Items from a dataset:

=== Section Start ===

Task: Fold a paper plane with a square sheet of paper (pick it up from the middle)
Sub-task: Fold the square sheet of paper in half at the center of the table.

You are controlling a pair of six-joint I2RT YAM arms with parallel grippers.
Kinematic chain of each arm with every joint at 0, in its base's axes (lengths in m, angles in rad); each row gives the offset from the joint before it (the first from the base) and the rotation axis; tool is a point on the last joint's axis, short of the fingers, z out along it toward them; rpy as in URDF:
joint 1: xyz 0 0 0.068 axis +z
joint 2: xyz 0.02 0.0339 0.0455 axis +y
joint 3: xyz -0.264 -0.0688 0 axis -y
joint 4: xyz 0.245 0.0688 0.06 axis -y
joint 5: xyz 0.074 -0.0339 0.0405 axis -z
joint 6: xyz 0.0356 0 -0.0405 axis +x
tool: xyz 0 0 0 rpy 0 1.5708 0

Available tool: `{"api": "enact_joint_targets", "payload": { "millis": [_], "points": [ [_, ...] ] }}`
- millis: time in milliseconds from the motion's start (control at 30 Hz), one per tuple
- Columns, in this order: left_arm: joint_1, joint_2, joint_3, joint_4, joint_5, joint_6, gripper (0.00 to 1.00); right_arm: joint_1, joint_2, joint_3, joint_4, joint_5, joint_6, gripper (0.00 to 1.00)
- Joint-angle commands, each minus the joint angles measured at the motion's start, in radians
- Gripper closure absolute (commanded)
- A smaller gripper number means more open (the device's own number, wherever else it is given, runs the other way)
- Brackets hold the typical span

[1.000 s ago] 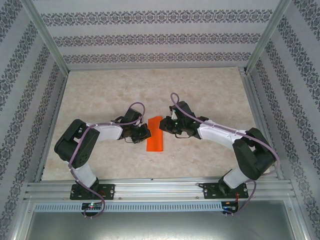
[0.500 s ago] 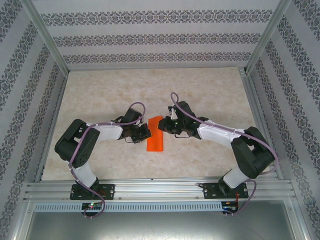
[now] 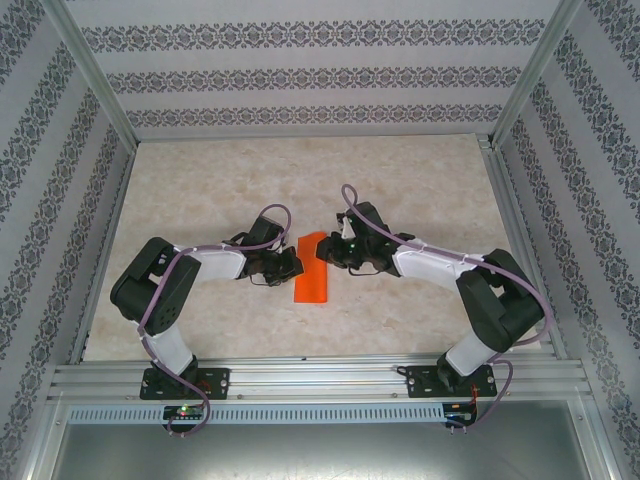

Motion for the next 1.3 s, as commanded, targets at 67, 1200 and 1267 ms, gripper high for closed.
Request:
{"api": "enact_joint_targets", "payload": {
  "millis": [67,1200,1267],
  "points": [
    [-0.013,0.070,-0.043,-0.098,-0.059,0.025,1.00,0.016,0.064,0.017,0.042,-0.038,0.029,0.83],
    [-0.013,0.080,-0.055,-0.105,-0.061,0.040,1.00,-0.008,-0.012,-0.159,0.115,-0.002,-0.033,0.80],
    [-0.013,0.081,-0.053,-0.104,-0.058,0.039,1.00,-0.003,-0.031,-0.151,0.130,-0.031,-0.002,0.80]
  ]
}}
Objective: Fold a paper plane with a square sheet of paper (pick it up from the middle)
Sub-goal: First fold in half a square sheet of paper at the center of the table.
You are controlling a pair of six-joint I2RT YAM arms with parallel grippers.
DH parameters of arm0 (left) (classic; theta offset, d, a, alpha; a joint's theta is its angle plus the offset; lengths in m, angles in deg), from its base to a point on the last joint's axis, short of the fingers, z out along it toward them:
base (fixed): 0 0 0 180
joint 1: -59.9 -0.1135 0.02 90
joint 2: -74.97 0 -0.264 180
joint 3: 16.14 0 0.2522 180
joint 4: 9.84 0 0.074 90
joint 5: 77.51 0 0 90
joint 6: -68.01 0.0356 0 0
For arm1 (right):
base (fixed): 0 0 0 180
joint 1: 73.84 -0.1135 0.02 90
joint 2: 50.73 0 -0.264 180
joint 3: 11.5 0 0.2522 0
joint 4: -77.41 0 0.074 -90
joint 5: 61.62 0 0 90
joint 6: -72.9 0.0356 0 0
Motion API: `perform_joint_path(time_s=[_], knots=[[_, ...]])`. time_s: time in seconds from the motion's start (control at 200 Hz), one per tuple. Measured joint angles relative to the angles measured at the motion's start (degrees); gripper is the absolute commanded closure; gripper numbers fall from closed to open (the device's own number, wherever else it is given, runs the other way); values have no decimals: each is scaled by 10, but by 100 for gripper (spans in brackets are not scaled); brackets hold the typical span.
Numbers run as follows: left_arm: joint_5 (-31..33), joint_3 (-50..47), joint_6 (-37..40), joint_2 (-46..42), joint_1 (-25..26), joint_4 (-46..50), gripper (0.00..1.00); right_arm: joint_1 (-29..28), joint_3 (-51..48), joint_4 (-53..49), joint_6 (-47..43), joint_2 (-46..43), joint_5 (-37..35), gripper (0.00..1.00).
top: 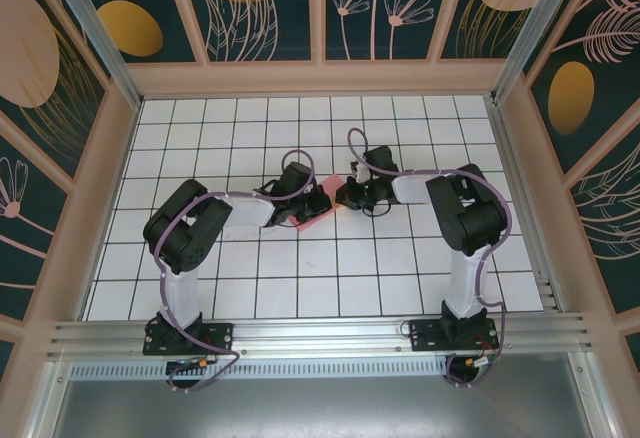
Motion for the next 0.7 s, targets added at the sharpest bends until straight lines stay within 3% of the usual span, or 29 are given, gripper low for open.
perform_joint_path(time_s=[0.38, 0.701], knots=[[-2, -12, 23, 0, 0, 3, 100, 1, 9, -14, 0, 5, 0, 100], [11, -64, 71, -52, 0, 26, 100, 8, 10, -15, 0, 9, 11, 100]])
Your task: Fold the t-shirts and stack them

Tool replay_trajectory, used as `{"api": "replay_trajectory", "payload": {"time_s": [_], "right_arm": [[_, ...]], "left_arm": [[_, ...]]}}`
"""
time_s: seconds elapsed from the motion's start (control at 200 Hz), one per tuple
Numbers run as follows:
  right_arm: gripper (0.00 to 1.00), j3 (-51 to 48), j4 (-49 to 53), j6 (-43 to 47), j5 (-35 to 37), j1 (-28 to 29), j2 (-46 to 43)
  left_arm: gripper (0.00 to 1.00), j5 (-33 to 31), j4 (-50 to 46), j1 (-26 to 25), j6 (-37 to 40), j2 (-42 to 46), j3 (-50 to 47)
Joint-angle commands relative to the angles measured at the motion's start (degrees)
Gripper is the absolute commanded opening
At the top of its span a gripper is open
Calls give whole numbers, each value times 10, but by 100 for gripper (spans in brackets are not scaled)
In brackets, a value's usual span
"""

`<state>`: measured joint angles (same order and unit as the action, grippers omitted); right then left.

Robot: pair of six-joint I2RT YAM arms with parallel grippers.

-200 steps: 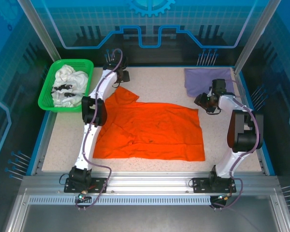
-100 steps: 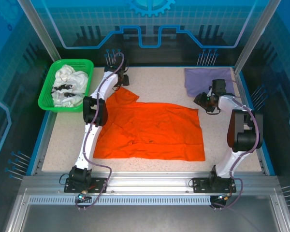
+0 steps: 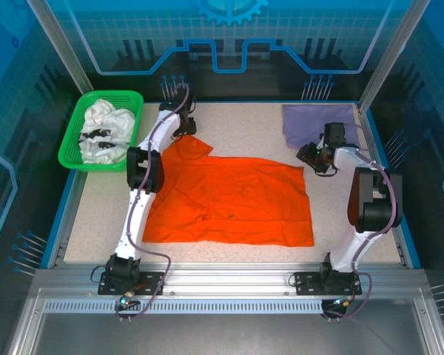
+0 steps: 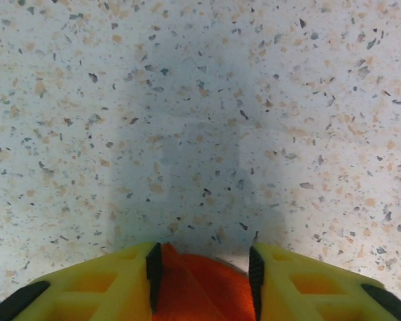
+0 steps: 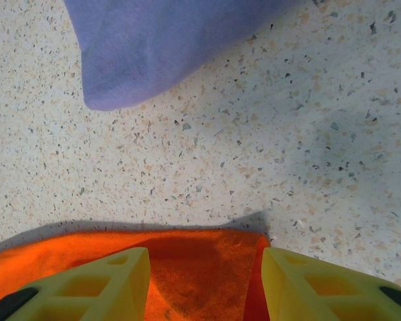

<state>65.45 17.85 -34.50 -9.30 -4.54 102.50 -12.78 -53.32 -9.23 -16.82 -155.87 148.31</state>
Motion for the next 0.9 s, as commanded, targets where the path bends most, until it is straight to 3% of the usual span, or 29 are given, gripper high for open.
{"api": "replay_trajectory", "payload": {"time_s": [0.0,0.2,0.355,0.515,0.89], "right_arm": [[48,-3,-11,-7,-6,-1,12],[48,13,9,-10,10,-7,35],[46,38,26,-11,5,-4,68],[44,59,42,-7,11,6,93],[25,67,34,-19,-22,11,116]], "left_arm": [[37,12,-5,11,-9,-2,-9],[20,16,0,11,-8,-2,-11],[0,17,9,11,-8,5,-24],[0,20,43,11,-7,29,-66],[0,42,160,10,-9,107,-197]]}}
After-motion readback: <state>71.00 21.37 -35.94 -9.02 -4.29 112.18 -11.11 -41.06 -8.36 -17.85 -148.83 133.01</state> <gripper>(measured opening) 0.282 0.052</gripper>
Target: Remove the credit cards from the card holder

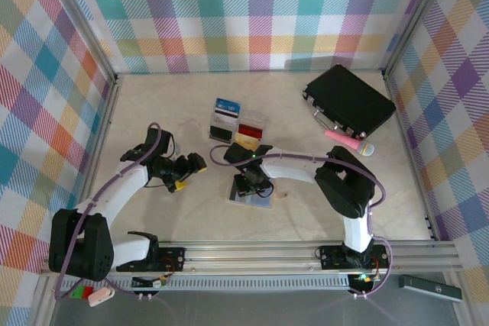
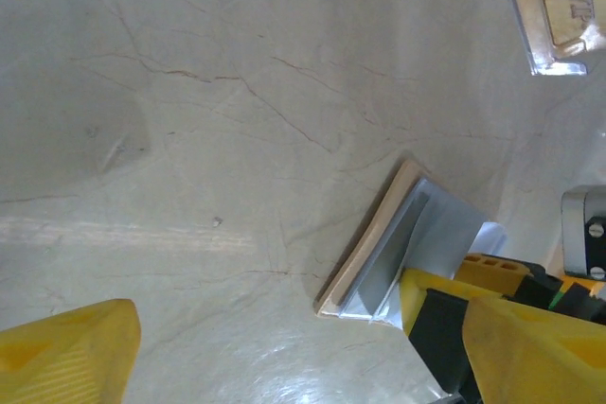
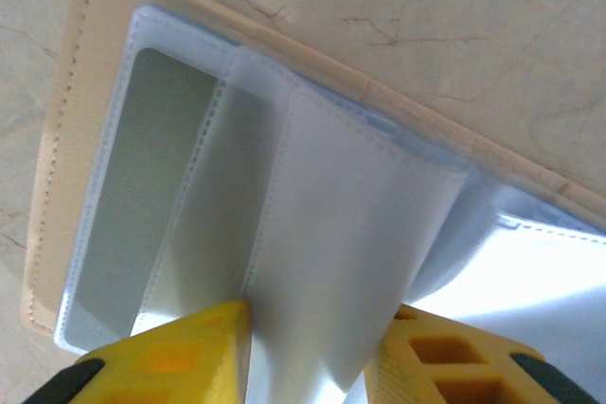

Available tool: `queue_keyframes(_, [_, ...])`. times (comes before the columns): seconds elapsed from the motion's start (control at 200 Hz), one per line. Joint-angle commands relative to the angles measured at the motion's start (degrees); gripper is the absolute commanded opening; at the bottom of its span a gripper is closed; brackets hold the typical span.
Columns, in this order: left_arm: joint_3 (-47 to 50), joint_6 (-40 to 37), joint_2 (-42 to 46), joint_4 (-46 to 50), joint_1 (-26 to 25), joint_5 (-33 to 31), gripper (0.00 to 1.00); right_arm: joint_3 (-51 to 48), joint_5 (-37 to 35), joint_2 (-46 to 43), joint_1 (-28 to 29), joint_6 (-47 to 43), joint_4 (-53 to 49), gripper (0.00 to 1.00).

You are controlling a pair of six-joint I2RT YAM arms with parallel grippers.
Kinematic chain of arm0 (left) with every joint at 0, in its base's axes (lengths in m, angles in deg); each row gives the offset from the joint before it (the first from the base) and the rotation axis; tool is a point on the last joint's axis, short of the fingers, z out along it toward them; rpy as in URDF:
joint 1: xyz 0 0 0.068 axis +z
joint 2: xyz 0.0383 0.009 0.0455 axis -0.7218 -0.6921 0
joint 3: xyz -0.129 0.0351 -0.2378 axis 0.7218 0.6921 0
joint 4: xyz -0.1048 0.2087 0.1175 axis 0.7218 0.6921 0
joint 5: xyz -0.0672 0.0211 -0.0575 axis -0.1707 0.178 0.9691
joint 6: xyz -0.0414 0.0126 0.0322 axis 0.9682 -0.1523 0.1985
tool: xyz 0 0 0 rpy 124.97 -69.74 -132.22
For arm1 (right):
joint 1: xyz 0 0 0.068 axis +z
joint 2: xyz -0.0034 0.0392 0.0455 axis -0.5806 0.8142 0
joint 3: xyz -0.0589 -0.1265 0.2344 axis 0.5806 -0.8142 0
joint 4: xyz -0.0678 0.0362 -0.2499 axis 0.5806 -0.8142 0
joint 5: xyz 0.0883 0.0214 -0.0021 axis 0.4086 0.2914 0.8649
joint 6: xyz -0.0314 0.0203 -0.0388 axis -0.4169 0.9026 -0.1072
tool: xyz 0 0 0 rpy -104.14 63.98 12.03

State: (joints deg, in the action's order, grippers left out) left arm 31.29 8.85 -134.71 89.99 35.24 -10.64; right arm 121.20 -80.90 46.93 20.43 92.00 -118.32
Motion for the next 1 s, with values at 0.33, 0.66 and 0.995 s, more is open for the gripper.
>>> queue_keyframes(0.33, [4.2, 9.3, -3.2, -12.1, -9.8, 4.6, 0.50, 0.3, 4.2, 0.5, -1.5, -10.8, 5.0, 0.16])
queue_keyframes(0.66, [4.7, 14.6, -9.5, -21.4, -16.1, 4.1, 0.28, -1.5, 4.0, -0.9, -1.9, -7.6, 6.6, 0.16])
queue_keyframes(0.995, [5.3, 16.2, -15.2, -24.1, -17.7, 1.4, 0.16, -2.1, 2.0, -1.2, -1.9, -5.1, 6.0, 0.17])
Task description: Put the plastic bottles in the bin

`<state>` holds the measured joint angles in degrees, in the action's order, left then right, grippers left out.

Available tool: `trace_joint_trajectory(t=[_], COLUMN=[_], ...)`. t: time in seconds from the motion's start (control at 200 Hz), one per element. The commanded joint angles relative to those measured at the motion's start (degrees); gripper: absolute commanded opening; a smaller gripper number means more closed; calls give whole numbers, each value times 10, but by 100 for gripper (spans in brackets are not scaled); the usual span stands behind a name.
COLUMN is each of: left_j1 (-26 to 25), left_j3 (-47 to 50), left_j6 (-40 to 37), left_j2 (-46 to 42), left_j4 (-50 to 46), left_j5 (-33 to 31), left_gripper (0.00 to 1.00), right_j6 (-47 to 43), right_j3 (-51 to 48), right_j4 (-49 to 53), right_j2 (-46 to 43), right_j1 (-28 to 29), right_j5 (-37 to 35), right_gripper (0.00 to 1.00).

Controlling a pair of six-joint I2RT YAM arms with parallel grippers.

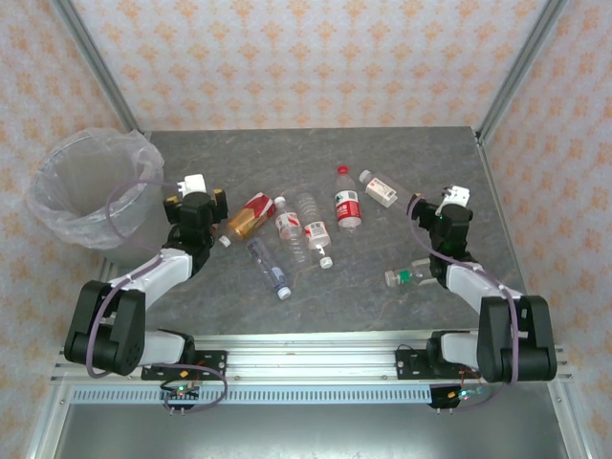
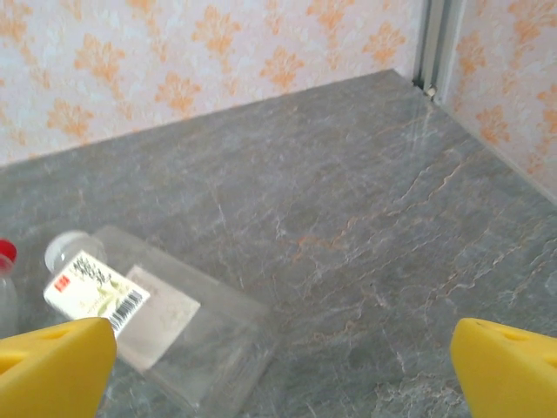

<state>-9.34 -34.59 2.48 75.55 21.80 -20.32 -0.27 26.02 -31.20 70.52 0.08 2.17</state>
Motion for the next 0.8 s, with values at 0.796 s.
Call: trace_joint_trajectory(t=[0.796], left_j1=[-63], left_j3=[-324], left_j6=[98], left_j2=[123], left_j4=[-539], left_j5=[244], left_gripper=[100], right_j6=[221], right_j3=[45], right_j4=[198], right_j2=[-81], right_j1=[0], right_j5=[-62], right_gripper=[99])
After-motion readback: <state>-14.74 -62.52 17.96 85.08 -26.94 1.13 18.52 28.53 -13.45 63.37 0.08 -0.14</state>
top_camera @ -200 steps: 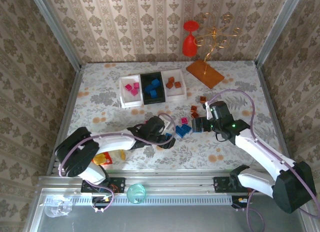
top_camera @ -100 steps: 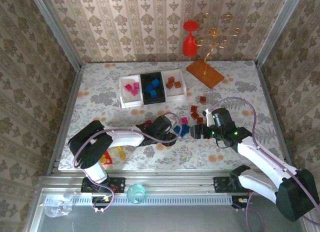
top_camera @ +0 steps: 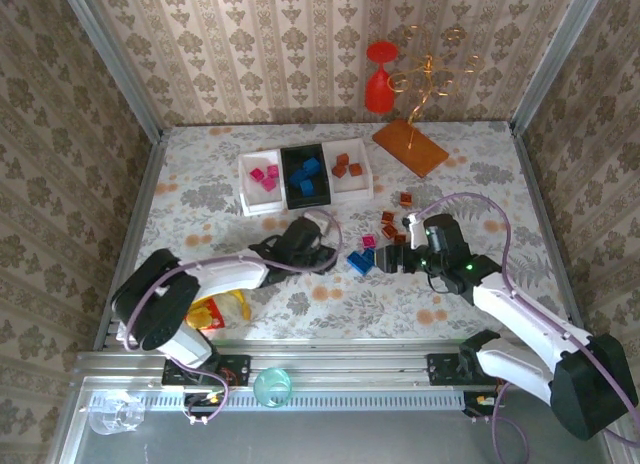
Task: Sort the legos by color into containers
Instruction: Pick up the lego from the middle-left of the table, then place the lego in the container.
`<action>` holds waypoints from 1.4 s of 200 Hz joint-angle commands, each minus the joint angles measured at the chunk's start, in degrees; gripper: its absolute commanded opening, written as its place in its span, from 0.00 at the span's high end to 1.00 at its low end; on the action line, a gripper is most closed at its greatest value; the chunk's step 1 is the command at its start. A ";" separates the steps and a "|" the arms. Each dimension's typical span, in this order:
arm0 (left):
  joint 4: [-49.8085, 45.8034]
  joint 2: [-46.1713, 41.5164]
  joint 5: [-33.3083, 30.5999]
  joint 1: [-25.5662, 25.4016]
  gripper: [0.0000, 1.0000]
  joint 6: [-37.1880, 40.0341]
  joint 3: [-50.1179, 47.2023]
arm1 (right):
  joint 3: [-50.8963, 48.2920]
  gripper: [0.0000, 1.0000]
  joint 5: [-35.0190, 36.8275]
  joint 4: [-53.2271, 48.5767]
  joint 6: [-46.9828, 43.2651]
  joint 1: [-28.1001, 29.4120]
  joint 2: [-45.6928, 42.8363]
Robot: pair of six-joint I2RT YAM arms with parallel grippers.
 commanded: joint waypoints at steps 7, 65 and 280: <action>-1.40 -0.86 -0.41 6.48 0.66 3.03 6.11 | 1.26 0.16 -1.95 7.45 2.24 0.83 1.84; -6.45 11.36 -1.83 14.84 0.65 8.75 23.23 | 2.14 0.16 -0.49 11.25 3.96 1.98 6.24; -4.13 4.16 5.38 16.60 0.30 9.16 23.45 | 3.81 0.32 21.35 1.97 5.21 19.44 20.41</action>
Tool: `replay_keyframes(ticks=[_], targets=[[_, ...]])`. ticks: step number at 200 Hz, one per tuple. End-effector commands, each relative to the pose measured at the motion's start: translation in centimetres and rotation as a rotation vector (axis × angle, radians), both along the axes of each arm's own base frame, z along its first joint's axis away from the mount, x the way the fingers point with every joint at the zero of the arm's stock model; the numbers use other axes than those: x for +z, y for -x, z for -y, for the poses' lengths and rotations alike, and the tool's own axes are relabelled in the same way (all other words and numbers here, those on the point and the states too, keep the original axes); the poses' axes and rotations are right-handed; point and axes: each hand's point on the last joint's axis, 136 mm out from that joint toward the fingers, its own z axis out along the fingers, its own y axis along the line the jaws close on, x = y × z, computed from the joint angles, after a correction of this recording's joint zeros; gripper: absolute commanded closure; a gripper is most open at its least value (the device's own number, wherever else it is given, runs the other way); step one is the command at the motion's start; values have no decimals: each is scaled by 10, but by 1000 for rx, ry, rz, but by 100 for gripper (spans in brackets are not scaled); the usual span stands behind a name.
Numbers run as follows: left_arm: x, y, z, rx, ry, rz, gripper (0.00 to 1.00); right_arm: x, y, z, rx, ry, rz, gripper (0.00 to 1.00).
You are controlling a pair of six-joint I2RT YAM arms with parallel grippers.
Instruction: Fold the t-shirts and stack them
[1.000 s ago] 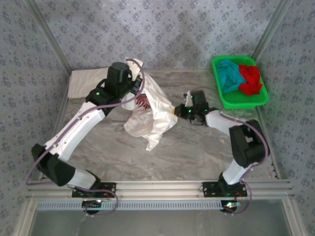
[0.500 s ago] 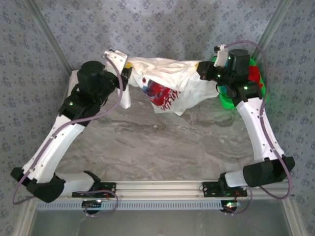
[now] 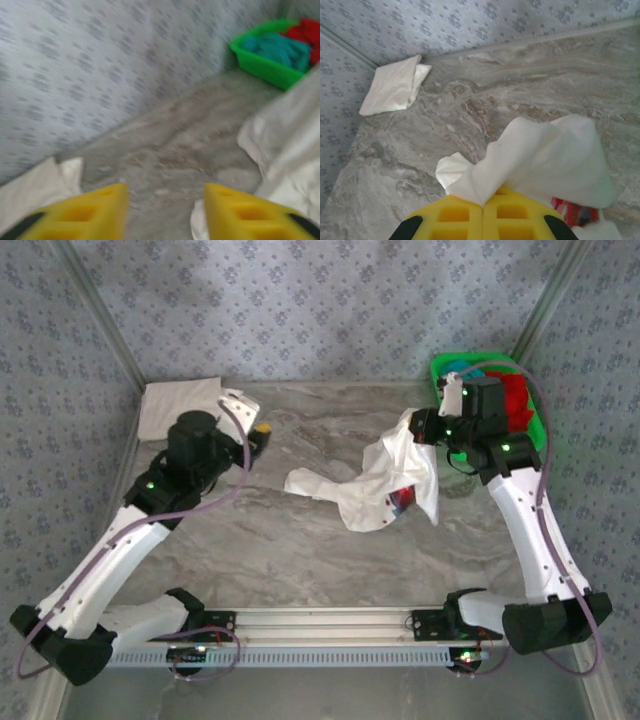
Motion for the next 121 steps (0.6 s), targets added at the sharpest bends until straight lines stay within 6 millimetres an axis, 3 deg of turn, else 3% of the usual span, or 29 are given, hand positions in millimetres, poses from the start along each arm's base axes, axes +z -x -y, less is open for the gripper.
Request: replay_keyframes(ticks=[1,17,38,61,81,101,106,121], targets=[[-52,13,62,-254,-27,-82,32,-46,-21,-11,19,-8,-101,100],[-88,19,106,-372,-82,-91,15,-69,-33,-26,50,-13,-142,100],[-124,19,152,-506,-89,-107,9,-87,-36,-41,101,-9,-170,100],[-152,3,188,-585,-78,-121,3,-86,-32,-41,125,-7,-145,100],[-163,-22,208,-619,-66,-141,5,-89,-25,-38,139,7,-129,100],[-155,-48,214,-646,59,-158,8,-97,-20,-32,130,10,-139,100],[-151,-52,214,-659,97,-158,9,-111,-16,-28,122,12,-169,100],[-148,-52,223,-711,120,-151,11,-119,-15,-28,116,1,-179,100]])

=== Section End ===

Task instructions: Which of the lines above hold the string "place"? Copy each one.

Finished task:
Instruction: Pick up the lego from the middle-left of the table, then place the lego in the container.
`<action>` holds waypoints from 1.4 s of 200 Hz joint-angle commands, each minus the joint angles measured at the chunk's start, in degrees; gripper: its absolute commanded opening, written as its place in its span, from 0.00 at the span's high end to 1.00 at its low end; on the action line, a gripper is most closed at its greatest value; the chunk's step 1 is the command at its start. A ";" separates the steps and a "|" the arms. Each dimension's typical span, in this order:

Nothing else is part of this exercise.